Fait nouveau, le Hamas serait prêt à reconnaître l’autorité de l’OLP. Un des objectifs de cette manoeuvre est d’éviter au Hamas d’avoir à reconnaître explicitement Israël, déclenchant ainsi un scénario semblable à celui de 2006 si l’organisation refuse : l’OLP et Israël se reconnaissent en effet mutuellement depuis 1993. Le Hamas cherche également des soutiens internationaux pour que ses candidats ne soient pas arrêtés par Israël qui multiplie les intimidations à l’encontre des cadres de l’organisation islamiste. Afin de s’attirer les bonnes grâces des puissances occidentales, le Hamas est même allé jusqu’à nommer une femme au sein de son bureau politique, se vantant d’un “couronnement de la pensée civilisée du mouvement”.

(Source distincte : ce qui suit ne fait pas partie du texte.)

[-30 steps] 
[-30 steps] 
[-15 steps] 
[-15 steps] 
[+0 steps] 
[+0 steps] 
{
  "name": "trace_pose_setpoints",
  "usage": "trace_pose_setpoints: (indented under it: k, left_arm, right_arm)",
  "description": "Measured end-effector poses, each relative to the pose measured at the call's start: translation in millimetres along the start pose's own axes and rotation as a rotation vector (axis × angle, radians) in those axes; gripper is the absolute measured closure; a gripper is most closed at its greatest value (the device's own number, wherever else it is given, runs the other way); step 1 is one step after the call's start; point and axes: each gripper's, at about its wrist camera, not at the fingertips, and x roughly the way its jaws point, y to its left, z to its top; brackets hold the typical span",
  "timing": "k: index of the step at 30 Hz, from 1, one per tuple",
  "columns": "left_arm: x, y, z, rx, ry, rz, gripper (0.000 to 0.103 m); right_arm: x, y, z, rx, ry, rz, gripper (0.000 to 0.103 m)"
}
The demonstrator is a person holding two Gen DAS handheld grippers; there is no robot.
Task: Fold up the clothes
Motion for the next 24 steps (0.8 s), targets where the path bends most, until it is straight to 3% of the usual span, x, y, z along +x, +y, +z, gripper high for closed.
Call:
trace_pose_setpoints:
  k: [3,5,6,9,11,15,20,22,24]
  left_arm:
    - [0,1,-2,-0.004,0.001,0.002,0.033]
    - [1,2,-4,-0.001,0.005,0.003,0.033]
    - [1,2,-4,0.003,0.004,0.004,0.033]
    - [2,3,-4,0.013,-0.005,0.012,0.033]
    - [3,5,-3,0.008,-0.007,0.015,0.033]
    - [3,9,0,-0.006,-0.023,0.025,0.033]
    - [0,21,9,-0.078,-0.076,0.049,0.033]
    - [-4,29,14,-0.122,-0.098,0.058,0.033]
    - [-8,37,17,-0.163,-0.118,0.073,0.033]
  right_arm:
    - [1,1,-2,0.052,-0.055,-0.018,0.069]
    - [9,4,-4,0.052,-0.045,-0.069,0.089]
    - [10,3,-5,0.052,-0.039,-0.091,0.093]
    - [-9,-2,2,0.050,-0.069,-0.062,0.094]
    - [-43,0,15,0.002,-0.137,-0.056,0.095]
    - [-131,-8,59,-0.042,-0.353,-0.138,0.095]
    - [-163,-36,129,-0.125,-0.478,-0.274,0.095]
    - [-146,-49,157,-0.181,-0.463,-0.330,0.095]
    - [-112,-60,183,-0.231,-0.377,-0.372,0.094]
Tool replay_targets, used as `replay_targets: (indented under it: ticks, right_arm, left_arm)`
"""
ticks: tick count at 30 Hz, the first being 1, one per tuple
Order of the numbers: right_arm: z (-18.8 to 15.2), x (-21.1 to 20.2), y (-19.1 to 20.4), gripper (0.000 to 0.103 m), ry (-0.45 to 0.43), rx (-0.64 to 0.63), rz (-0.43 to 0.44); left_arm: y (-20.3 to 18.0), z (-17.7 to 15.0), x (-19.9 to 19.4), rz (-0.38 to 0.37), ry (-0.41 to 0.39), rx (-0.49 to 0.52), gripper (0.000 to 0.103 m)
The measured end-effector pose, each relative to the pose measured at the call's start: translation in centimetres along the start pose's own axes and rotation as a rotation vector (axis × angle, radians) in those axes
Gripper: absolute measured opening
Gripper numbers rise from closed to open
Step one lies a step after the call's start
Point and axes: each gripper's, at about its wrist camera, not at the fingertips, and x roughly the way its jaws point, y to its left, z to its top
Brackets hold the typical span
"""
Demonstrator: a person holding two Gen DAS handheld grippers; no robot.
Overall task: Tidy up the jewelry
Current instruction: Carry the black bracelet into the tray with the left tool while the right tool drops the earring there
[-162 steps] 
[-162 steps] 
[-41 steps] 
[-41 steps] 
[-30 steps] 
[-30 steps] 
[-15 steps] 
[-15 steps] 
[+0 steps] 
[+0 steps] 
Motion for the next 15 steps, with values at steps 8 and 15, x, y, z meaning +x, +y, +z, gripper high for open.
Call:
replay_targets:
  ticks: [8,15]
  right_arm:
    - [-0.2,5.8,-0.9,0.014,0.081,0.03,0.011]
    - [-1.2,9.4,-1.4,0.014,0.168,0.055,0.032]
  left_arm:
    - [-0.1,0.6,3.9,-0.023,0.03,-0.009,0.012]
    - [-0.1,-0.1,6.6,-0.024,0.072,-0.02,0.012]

Sur tous ces points, le Quartet ne sera convaincu que s’il a envie de l’être…

La convergence d’intérêts entre le Hamas et le Fatah est de bon augure pour la tenue des élections, mais ce n’est pas une vision commune pour l’avenir de la Palestine qui guide les deux organisations ; plus prosaïquement, elles voient dans ces élections un moyen de regagner un peu de légitimité afin de sécuriser leur mainmise sur leur fief respectif.

Cependant, plusieurs figures politiques palestiniennes comme Mohamed Dahlan, l’ancien Premier ministre Salam Fayyad ou le prisonnier politique Marwan Barghouti sont susceptibles de perturber ce scénario.

Les élections à venir pourraient finalement ouvrir plus de perspectives que ne le souhaiteraient leurs promoteurs ; je reviendrai dessus le mois prochain.